Divided at the local level, the Lega and Fratelli d’Italia found common ground in the Chamber in their attempt to stop citizenship reform and the cannabis bill. The two measures arrived on the floor on Thursday, after the green light in the committees, and had the effect of immediately igniting the clash. To the point that Matteo Salvini went so far as to speak of a “vulgar provocation that puts the majority at risk,” while Giorgia Meloni called for both bills to be removed from the work calendar.
Those from the Lega were the most frantic. As the chamber got ready to begin debate on the Magi bill on Thursday afternoon, which legalizes the home cultivation of four cannabis plants for personal use, an extraordinary meeting of Lega deputies was called, attended by Salvini himself. In the meeting, the climate was described as “very tense,” and “furious” parliamentarians spoke of “unacceptable forcing” by the PD and M5S on the ius scholae and cannabis reforms. There was also no shortage of those who, on the subject of citizenship reform, claimed that “half of the crimes committed by minors are to be blamed on immigrants.”
“We cannot go on like this,” group leader Riccardo Molinari vented to reporters. “It would be difficult for us to explain to citizens that we are dealing with this instead of the fuel price increases.”
Forza Italia deputies were also set to meet on Thursday afternoon. The position of Berlusconi’s party was more ambiguous, however. In the Constitutional Affairs Committee, the two FI deputies present cast opposite votes: while Renata Polverini has always supported the basic text put together by Chairman Giuseppe Brescia, on Tuesday evening at the final vote her colleague Annamaria Calabria voted against. A division that runs through FI and that was expected to become more evident from Thursday, with the start of the debate on the floor.
Far from revolutionary, the ius scholae citizenship reform makes it possible for the more than 800,000 children born in Italy to foreign parents or who arrived in the country before they turned 12 to obtain Italian citizenship once they have completed a five-year school cycle “with positive result,” or at the end of a professional course (a decree of the Ministry of Labor will set the necessary criteria). There is also the possibility for only one of the parents to apply for citizenship for the minor child, and no longer both parents as previously required.
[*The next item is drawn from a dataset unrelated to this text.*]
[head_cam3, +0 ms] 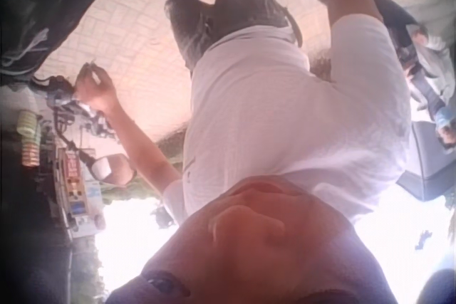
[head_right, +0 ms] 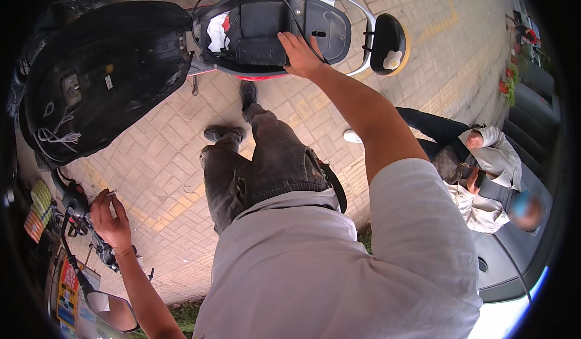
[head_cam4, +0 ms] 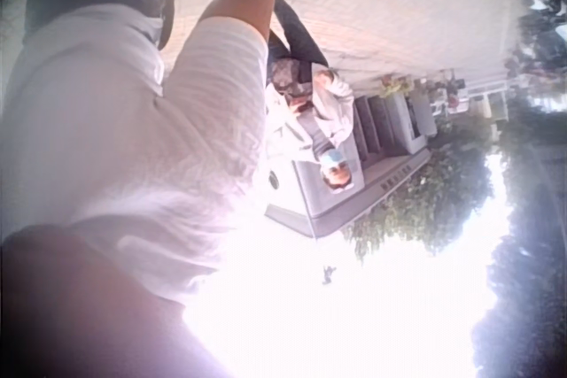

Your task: The person repairs a scooter tire by submerging it in water to locate a leak, then uses a tool to puncture the tire, applies a patch, and secures it. The person also opens the scooter seat to access the battery compartment.

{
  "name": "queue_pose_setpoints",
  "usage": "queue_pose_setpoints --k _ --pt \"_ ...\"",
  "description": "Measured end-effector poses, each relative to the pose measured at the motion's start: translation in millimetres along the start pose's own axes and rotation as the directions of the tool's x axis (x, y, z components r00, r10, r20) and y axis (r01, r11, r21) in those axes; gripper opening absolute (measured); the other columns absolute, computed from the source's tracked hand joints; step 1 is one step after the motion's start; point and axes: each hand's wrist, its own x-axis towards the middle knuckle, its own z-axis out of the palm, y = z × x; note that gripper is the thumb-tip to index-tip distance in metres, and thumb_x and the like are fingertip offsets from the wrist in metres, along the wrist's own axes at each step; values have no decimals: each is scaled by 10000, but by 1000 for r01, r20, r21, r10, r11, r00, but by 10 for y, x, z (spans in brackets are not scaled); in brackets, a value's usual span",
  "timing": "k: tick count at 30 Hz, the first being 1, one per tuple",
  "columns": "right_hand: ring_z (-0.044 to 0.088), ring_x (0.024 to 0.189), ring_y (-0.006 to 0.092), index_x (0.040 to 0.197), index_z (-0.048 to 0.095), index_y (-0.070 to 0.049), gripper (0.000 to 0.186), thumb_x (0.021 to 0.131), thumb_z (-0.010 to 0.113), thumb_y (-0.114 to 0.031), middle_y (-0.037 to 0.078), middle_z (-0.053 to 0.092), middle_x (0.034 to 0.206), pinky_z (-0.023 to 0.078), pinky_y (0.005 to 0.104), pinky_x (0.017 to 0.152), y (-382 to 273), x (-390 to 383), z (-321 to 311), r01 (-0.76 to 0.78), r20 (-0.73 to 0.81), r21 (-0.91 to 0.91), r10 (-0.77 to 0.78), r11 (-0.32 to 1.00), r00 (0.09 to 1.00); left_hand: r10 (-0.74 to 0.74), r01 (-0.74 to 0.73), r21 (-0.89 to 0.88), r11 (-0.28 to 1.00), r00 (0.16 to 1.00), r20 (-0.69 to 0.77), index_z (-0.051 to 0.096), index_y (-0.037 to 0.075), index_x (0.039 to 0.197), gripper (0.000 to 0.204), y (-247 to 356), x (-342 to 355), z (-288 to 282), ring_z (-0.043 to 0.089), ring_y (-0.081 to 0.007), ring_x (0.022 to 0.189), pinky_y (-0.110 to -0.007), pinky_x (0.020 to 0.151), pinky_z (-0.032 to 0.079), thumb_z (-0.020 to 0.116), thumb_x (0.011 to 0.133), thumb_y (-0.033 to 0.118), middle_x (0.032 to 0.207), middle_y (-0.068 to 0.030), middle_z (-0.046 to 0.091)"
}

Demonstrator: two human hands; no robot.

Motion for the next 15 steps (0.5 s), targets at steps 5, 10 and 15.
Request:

The bill also removes the requirement of “uninterrupted” residence in Italy.
These new norms could easily be described as common sense, but they are seen as an attack by the Lega and Fratelli d’Italia and are likely to open a faultline in Forza Italia, with FI’s Antonio Tajani trying to mediate: “We are in favor of the principle of ius scholae, but we ask that there be clear rules for granting Italian citizenship to those who are not Italian,” the party coordinator explains. “So, five years of schooling plus three, with certification, or a certified first-level professional qualification.” It is easy to foresee an avalanche of amendments from the center-right to block or at least modify the text that has arrived in the Chamber.
On paper, the numbers are there to pass the ius scholae in this form, at least. Those in favor of the law are PD, LeU, M5S, Italia Viva, Autonomie, with positive signals also from Italia al Centro headed by Liguria governor Giovanni Toti. There shouldn’t be any surprises from the 51 deputies of Foreign Minister Di Maio’s Insieme Per Il Futuro, although the group has said that they still have to discuss it. Nonetheless, those from Di Maio’s party in the Constitutional Affairs Committee spoke in favor of the bill.
Salvini, on the other hand, went on the attack once more on Wednesday evening: “It seems clear to me that the left wants to blow up the government.” The Lega leader was answered by the PD group leader in the Chamber, Simona Malpezzi: “A great many young people are waiting for a civilized law that would recognize their right to citizenship. Parliament must meet a demand that is widely spread throughout society, which, once again, is ahead of the legislature.” The position of the law’s rapporteur, Giuseppe Brescia (M5S), is identical: “It seems to me that the law does not take anything away from anyone; on the contrary, it seems to me that it adds something, something important to our community.”